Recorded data
= Beginning of Section =

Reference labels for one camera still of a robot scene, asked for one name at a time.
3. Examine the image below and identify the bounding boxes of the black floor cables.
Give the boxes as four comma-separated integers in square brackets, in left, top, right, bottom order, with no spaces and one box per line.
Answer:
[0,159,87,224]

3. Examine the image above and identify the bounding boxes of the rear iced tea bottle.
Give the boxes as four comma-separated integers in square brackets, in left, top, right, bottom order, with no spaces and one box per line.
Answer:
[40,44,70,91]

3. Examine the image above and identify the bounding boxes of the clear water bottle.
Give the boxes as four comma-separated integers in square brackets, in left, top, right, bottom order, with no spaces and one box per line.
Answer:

= End of Section =
= Beginning of Section =

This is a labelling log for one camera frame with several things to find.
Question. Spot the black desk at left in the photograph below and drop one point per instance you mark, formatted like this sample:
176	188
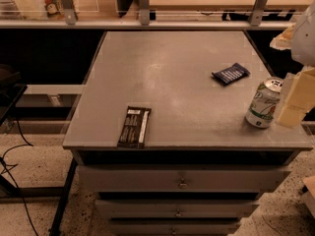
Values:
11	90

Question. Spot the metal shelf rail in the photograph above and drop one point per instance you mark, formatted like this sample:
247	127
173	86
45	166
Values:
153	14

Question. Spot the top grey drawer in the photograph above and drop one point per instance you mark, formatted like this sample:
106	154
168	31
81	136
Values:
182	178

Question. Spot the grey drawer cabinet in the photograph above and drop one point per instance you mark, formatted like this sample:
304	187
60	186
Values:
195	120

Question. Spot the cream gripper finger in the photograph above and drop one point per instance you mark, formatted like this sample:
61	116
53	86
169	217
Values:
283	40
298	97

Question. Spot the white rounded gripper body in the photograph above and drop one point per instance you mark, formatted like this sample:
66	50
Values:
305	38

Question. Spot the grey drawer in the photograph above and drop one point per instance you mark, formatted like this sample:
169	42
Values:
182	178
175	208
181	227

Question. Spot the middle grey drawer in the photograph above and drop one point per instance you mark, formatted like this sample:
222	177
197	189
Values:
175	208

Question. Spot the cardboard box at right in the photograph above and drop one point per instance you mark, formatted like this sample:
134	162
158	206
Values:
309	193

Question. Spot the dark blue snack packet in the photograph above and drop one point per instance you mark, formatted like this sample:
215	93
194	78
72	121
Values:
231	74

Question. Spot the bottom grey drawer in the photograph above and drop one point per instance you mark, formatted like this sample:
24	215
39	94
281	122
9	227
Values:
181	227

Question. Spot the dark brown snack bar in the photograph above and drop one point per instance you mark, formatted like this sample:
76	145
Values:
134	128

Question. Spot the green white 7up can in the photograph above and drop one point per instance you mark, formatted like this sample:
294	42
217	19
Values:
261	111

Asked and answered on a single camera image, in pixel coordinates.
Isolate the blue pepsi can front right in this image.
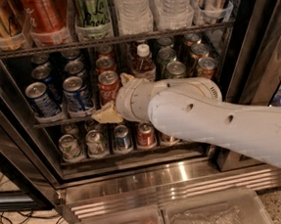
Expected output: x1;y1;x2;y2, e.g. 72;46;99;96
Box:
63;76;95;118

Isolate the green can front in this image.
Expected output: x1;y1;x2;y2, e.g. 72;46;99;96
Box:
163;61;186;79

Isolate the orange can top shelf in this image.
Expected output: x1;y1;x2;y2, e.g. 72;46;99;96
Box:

= End of Section =

# [To do]
Quote the data above from the line containing "Reference labels for" to the line containing "iced tea bottle.", inclusive, and stop.

# [Answer]
Reference labels for one camera still of a robot scene, asked for one name at a time.
3. Examine the image below and identify the bounding boxes of the black floor cables.
Give the boxes as four comma-separated integers in square brackets, in left, top, right, bottom order, with no spaces and one box per line.
Answer:
[0,159,87,224]

3. Examine the image above and identify the bounding boxes of the rear iced tea bottle.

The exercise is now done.